• **PROBLEM STATEMENT**: Drop every picture, then print the rest of the listing exactly as given.

──────── MATERIAL PROVIDED

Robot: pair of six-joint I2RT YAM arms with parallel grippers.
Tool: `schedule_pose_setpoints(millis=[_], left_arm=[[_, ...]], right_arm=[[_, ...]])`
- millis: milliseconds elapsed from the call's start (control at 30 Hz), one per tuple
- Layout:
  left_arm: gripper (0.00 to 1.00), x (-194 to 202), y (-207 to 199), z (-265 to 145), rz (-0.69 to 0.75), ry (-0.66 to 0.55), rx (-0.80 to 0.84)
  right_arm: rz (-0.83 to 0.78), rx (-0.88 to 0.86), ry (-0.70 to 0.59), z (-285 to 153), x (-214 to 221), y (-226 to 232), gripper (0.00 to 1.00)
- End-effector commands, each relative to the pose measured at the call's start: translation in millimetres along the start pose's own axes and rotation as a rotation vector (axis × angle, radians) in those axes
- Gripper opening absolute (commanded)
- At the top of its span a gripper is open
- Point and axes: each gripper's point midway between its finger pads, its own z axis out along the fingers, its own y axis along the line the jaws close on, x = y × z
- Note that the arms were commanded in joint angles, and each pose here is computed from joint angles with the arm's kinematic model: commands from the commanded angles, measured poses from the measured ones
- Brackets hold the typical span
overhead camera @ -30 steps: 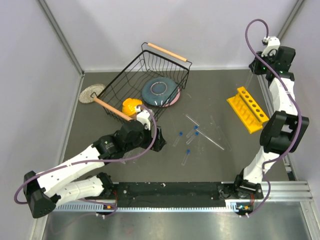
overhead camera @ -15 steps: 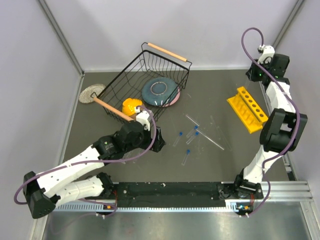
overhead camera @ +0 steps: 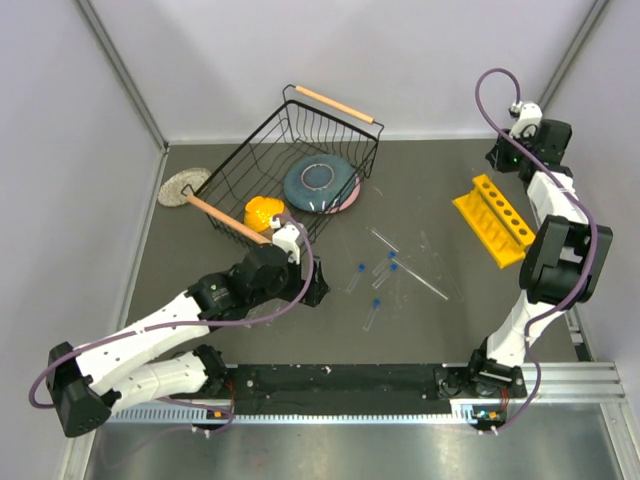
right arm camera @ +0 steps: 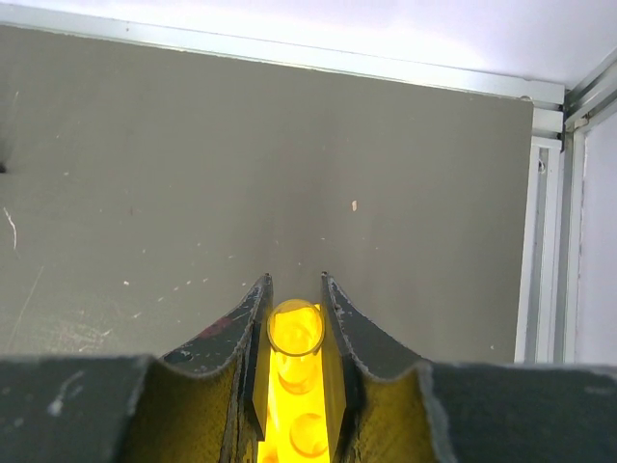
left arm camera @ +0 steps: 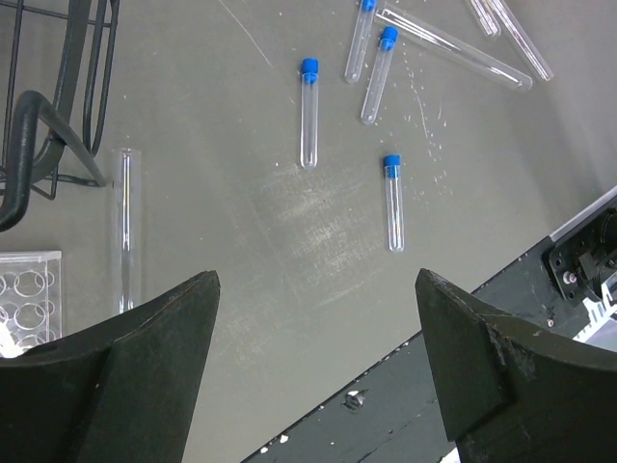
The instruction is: Organize the chemistry lab equipment
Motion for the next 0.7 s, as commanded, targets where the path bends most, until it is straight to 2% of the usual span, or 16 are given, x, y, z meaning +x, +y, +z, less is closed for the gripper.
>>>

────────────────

• **TASK RESPONSE**:
Robot: pair of six-joint I2RT YAM arms with parallel grippers.
Tool: `schedule_pose_setpoints(millis=[_], left_arm=[[_, ...]], right_arm=[[_, ...]])`
- millis: milliseconds elapsed from the call's start (control at 30 Hz), one per tuple
- Layout:
  left_arm: gripper (0.00 to 1.00), x (-194 to 202), y (-207 to 199), z (-265 to 145), rz (-0.69 to 0.75), ry (-0.66 to 0.55), rx (-0.80 to 0.84)
  right_arm: rz (-0.83 to 0.78), rx (-0.88 to 0.86), ry (-0.70 to 0.59), z (-285 to 153), x (-214 to 221), y (-226 to 232), gripper (0.00 to 1.00)
- End-effector commands, each relative to the pose measured at the call's start: translation in millimetres along the start pose's own axes and rotation as a rotation vector (axis × angle, radians) in those axes
- Gripper opening absolute (commanded)
- At the top of its span a gripper is open
- Point and axes: each gripper's point midway between its finger pads, its own z axis out along the fingers, its own y axis along the line the jaws close on, x = y × z
- Note that the arms were commanded in joint angles, and each pose here is computed from joint angles with the arm's kinematic model: commands from the commanded angles, measured poses from the measured ones
- Brackets hold the typical span
overhead camera @ -30 steps: 
overhead camera @ -15 steps: 
overhead camera @ +0 steps: 
right arm camera @ +0 steps: 
left arm camera @ +0 steps: 
The instruction is: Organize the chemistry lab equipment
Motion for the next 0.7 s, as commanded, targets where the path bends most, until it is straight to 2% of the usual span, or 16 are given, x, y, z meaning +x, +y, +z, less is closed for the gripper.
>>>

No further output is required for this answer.